RUN ME TO EARTH
By Paul Yoon
How long does it take for us to feel settled and secure where we live, to exist freely in our spaces, in a particular moment in time? Three children, Noi, Prany and Alisak, contemplate their future in a half-destroyed house that has been converted into a makeshift field hospital in war-torn Laos at the end of the 1960s. Around them, American bombing raids continue day and night as the civil war intensifies. Acclimatized as they are to the brutal realities of war, the three friends just manage to hang on to a shared innocence, even though they sense that their lives are likely to become even more difficult. What they do not yet realize is how the pain of their wartime years will spread its tentacles, reaching out across continents and over decades and pulling others into its depths.
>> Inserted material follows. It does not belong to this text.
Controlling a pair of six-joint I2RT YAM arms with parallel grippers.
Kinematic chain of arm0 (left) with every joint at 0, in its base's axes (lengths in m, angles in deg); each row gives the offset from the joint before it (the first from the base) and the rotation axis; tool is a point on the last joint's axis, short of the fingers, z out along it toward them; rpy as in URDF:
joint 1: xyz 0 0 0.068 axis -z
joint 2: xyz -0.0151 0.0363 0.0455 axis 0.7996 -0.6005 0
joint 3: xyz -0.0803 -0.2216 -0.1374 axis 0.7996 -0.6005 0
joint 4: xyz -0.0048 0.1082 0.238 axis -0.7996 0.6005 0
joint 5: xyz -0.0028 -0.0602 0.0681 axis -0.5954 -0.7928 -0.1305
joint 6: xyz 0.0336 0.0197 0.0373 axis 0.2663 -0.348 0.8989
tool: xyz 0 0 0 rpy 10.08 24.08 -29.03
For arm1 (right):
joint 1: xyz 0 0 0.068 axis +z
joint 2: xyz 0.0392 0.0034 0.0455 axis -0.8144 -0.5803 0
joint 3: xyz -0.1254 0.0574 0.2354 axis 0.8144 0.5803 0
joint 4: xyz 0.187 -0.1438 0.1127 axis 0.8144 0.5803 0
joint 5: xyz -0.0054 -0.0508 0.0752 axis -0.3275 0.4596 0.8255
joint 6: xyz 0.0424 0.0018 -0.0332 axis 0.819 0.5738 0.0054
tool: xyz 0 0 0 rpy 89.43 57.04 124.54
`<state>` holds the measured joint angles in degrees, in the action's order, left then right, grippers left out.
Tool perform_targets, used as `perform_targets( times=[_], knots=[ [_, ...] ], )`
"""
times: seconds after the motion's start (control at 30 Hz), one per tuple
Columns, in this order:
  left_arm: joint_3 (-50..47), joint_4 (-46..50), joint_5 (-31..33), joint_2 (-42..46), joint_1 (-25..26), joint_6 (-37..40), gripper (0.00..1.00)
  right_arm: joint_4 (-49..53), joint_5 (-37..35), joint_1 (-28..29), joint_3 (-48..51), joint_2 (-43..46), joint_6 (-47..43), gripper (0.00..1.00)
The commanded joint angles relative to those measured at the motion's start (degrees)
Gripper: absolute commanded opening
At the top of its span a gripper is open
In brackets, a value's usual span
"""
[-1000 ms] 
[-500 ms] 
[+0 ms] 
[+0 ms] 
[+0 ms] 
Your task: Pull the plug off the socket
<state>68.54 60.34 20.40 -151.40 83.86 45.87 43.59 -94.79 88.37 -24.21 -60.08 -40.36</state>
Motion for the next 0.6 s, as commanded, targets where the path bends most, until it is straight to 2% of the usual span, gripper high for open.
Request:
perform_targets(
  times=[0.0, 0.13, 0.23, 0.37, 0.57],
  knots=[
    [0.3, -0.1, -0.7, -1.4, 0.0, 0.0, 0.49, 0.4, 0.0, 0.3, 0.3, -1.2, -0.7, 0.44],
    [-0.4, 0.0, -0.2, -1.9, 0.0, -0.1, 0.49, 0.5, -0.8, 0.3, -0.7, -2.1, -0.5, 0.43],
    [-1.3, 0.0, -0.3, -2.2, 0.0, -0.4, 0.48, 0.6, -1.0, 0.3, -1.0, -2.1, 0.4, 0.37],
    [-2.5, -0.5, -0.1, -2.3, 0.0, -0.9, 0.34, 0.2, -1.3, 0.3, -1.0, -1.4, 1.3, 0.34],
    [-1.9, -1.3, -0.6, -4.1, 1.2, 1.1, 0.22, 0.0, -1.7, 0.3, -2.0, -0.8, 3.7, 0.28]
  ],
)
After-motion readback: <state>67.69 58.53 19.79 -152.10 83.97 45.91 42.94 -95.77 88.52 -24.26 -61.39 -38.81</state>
Paul Yoon’s richly layered novel, “Run Me to Earth,” begins with a fierce indictment of American foreign policy in Southeast Asia, a brief author’s note providing the context: In the course of nine years, in an attempt to contain the spread of communism from Vietnam, American aerial missions made “the equivalent of one bombardment every eight minutes, 24 hours a day.” About 30 percent of these cluster bombs failed to explode on impact, blighting the landscape (the presence of these unexploded bombs is a constant menace in the novel, affecting the characters’ every move). But like everything else in “Run Me to Earth,” simple explanations give way to deep nuance, and the single, obvious threat of American bombs is replaced by a more complex set of dangers that imperil the three friends’ safety: the unreliability of allies, the specter of betrayal and, above all, a past that continues to entangle them, confusing their sense of the future.
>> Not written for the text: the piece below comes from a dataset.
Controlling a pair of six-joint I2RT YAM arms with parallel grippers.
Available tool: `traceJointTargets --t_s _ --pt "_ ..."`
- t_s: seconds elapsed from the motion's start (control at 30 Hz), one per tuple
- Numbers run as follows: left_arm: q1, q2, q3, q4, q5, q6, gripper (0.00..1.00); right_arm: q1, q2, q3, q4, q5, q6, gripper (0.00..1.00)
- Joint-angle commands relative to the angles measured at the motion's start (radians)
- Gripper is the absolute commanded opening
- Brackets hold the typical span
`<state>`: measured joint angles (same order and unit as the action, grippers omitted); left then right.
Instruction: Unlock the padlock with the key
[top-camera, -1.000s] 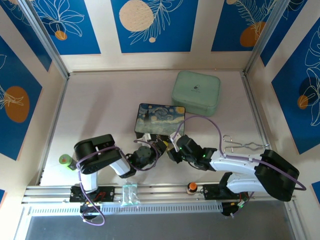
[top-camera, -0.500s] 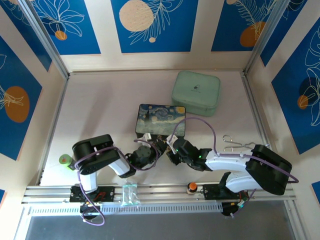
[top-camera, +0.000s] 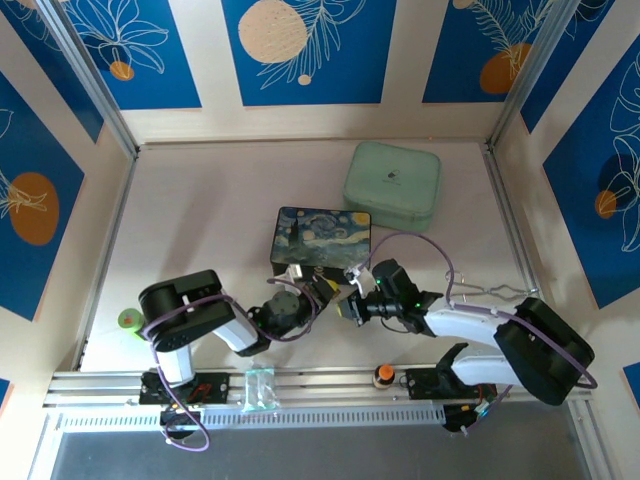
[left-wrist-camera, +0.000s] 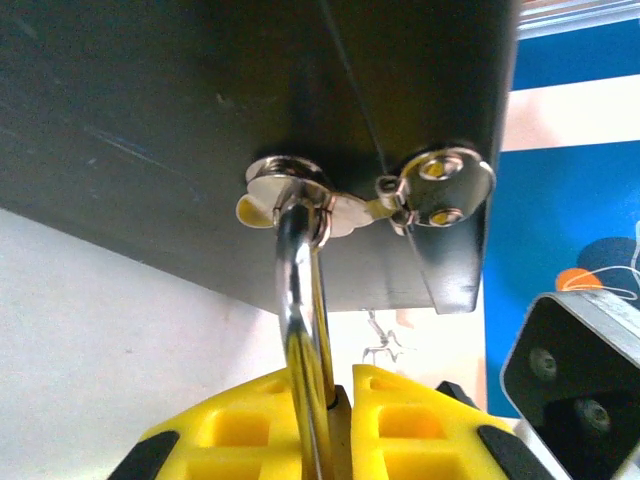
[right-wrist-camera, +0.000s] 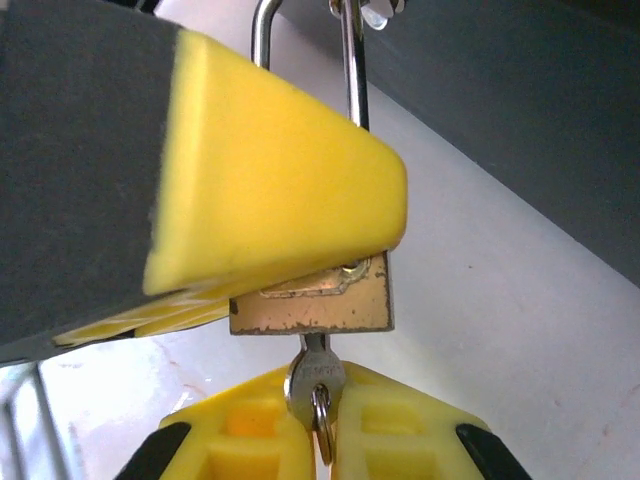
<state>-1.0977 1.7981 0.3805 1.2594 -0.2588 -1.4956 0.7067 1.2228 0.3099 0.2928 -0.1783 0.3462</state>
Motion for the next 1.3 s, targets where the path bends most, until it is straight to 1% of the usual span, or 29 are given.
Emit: traceJointTargets --t_s 0.0,0.1,0.17,0.23,0.3,0.37,0.47,0.63,0.73,0.87,0.97,1.07,1.2,1.27 --pt "-0.010 -0.010 -0.027 -0.005 0.003 0.021 0.00 -0.041 -0.072 -0.010 0.107 -0.154 0.071 0.08" --pt "-0.010 -0.009 -0.033 -0.001 -0.002 0.019 0.00 -0.084 -0.097 -0.028 0.097 -0.204 0.116 0.09" --pt "-0.010 -0.009 -0.037 0.000 -0.005 0.018 0.00 -0.098 -0.100 -0.026 0.064 -0.207 0.132 0.11" --pt "-0.010 -0.011 -0.040 0.003 -0.006 0.018 0.00 -0.099 -0.099 -0.008 -0.004 -0.180 0.128 0.14" --pt "-0.010 -0.014 -0.042 0.000 -0.010 0.020 0.00 -0.103 -0.092 0.001 -0.047 -0.155 0.125 0.15" --pt "-0.010 -0.017 -0.043 -0.003 -0.010 0.019 0.00 -0.109 -0.092 -0.007 -0.045 -0.149 0.128 0.15" --pt "-0.010 -0.023 -0.043 -0.005 -0.012 0.022 0.00 -0.111 -0.107 -0.011 -0.053 -0.126 0.135 0.23" --pt "-0.010 -0.028 -0.038 -0.019 -0.010 0.027 0.00 -0.106 -0.143 -0.011 -0.087 -0.089 0.131 0.28" --pt "-0.010 -0.046 -0.037 -0.063 -0.010 0.044 0.00 -0.069 -0.165 -0.010 -0.108 -0.004 0.128 0.34" --pt "-0.008 -0.119 -0.013 -0.261 0.008 0.104 0.00 -0.021 -0.147 0.027 -0.192 0.198 0.174 0.46" --pt "-0.008 -0.168 -0.006 -0.376 0.020 0.143 0.00 -0.002 -0.100 0.058 -0.239 0.329 0.237 0.47" --pt "0.001 -0.209 -0.015 -0.451 0.036 0.170 0.00 0.006 -0.055 0.068 -0.237 0.400 0.301 0.47" --pt "0.025 -0.261 -0.018 -0.560 0.081 0.214 0.01 0.028 -0.010 0.091 -0.237 0.451 0.333 0.47" --pt "0.043 -0.288 -0.008 -0.647 0.107 0.248 0.04 0.040 0.004 0.100 -0.238 0.465 0.336 0.47"
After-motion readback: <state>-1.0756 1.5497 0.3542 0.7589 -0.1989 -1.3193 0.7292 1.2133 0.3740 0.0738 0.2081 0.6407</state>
Throughout the novel, beauty and violence coexist in a universe that seems by turns cruel and wondrous. Caught in desperate situations, the characters often resort to desperate measures that become almost instinctive, as if they have ingested so much of the war that savagery is now a way of life. Faced with a man refusing help for his family, a woman known as “Auntie” swiftly slices open his leg with a knife, thereby securing them all safe passage across the border with Thailand.
Elsewhere, trawling through his memories of the war, from early childhood to a long imprisonment, Prany recalls how a farmer once picked up a live grenade to shield Prany and others from certain death. But the memories of such vivid suffering are infused with those of tenderness as he recalls, in the same breath, his relationship with his father, “the secret poet,” who had a love of writing. Even as he remembers the farmer’s shirt ballooning with the impact of the detonation, he recalls waiting in a tree for his father to return home, the way “his father always slowed and reached up to grab his son’s bare feet before driving on. Their eyes meeting. The touch of his father still there on his heels, like the brush from a feather.” Like many of the other characters in the novel, Prany will be driven to acts of violence, but even the most extreme excesses of war cannot extinguish his memory of love.
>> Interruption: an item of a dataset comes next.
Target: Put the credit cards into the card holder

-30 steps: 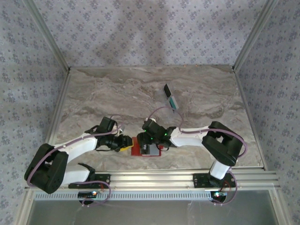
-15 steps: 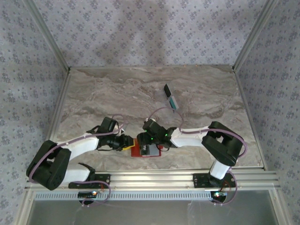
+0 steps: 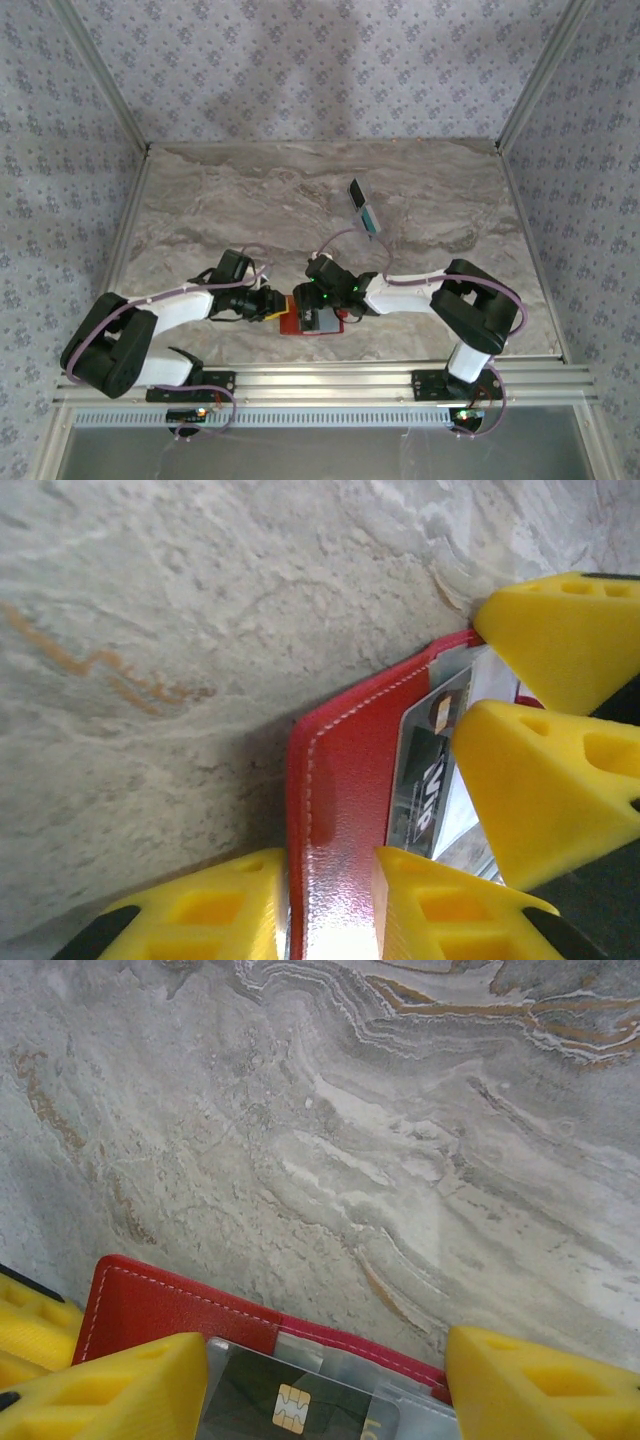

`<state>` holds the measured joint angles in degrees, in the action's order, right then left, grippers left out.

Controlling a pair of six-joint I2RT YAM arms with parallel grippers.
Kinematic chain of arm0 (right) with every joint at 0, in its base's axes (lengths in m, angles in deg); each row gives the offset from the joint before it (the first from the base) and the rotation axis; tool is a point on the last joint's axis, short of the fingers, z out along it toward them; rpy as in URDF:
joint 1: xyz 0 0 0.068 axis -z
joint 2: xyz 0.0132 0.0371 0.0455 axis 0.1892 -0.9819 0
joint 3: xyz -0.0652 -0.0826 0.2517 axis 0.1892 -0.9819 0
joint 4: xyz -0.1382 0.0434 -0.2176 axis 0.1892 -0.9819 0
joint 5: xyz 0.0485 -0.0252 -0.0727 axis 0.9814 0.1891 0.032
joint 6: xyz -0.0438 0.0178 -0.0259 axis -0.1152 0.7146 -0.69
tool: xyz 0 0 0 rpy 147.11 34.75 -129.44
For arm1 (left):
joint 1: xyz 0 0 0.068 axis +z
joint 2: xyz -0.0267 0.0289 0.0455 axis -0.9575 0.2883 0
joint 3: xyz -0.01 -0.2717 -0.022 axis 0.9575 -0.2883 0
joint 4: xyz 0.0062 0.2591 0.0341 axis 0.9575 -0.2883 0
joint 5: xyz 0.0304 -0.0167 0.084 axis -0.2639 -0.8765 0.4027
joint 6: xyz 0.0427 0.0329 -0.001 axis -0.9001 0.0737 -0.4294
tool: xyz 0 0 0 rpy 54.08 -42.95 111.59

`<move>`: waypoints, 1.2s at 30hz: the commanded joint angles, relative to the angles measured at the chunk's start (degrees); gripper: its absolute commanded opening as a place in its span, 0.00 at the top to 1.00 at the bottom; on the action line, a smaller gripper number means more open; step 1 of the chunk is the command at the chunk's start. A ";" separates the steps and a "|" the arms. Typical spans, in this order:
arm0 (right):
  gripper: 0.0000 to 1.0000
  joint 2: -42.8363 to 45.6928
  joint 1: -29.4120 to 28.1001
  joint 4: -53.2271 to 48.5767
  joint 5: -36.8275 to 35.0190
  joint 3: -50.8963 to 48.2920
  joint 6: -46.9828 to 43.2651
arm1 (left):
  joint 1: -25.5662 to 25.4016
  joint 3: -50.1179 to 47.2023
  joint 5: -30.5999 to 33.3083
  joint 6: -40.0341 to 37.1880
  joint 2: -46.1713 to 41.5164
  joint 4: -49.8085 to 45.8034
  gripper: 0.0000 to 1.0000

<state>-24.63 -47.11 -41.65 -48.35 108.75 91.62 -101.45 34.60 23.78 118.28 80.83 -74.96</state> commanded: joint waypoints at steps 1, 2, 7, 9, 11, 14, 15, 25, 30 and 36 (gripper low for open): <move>0.35 0.23 -0.14 -0.01 2.37 -0.95 0.98 | -0.19 -0.63 -1.88 -0.50 -0.47 1.94 0.79; 0.35 0.28 -0.09 -0.02 2.32 -0.98 1.01 | -0.25 -0.63 -1.84 -0.53 -0.60 1.80 0.84; 0.29 0.70 -0.57 -1.42 1.58 -0.46 -0.03 | -0.25 -0.32 -1.41 -0.55 -2.02 0.09 1.00; 0.23 1.12 -1.09 -2.75 0.34 0.14 -0.38 | -0.27 -0.32 -1.15 -0.49 -2.83 -0.48 1.00; 0.21 1.56 -2.09 -5.60 -1.91 1.44 -1.65 | -0.27 -0.35 -1.05 -0.34 -3.47 -0.94 1.00; 0.13 2.16 -4.09 -12.28 -6.50 4.81 -2.86 | -0.27 -0.32 -0.70 0.05 -4.25 -1.62 1.00; 0.11 2.37 -4.65 -13.77 -7.66 5.49 -3.35 | -0.26 -0.37 -0.60 0.14 -4.32 -1.67 1.00; 0.02 3.55 -6.45 -17.36 -8.84 5.16 -4.26 | -0.27 -0.23 -0.62 0.96 -4.16 -1.07 1.00; 0.01 1.40 -6.47 -17.38 -7.52 5.86 -3.96 | -0.27 -0.02 -0.96 1.05 -4.07 -1.17 1.00; 0.00 -0.16 -5.99 -18.44 -7.65 6.29 -3.18 | -0.24 -0.02 -0.80 1.33 -4.77 -1.30 1.00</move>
<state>-23.64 -53.32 -57.93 -55.97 113.60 87.94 -101.54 34.51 23.28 119.05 77.18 -76.08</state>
[ Read an excerpt from “Run Me to Earth.” ]
Caught in the worst of the bombardments, the three young friends find sanctuary in their connection — a sanctuary that will be torn apart as they navigate their way through the future. Together with Vang, the kind, cultured doctor who runs the makeshift hospital that has become their wartime home, they attempt to flee the atrocities but are pulled in different directions by the tides of history. After many years, they and the people they have known in Laos find themselves in New York, Spain and rural France, each unsure what has happened to the others. Twenty years after the war ends, Khit, a woman who was close to Prany during the war, hears about Alisak and tries to track him down, but is unable clearly to articulate why she is doing so, or what she hopes to achieve when she finds him. What exactly did she feel for Prany, and he for her? The war in Laos has not merely denied her the clarity of her teenage emotions, it has also colored her entire life as an immigrant in America, infusing her marriage with a melancholy she cannot quite define.
For Alisak, with whom we begin and end the novel in vastly different circumstances, life is a long process of healing the wounded, first at the hospital in the war-scarred plains of Laos, and later in a farmhouse in France owned by a man with distant links to Alisak’s past. There, he helps others recover from injury and attempts to settle in his new country, but he is incapable of achieving intimacy with anyone, and soon slips silently away. Alisak is haunted by the loss of his friends and his homeland and the loose ends of his life, and from his story and that of the other characters, Yoon has stitched an intense meditation on the devastating nature of war and displacement.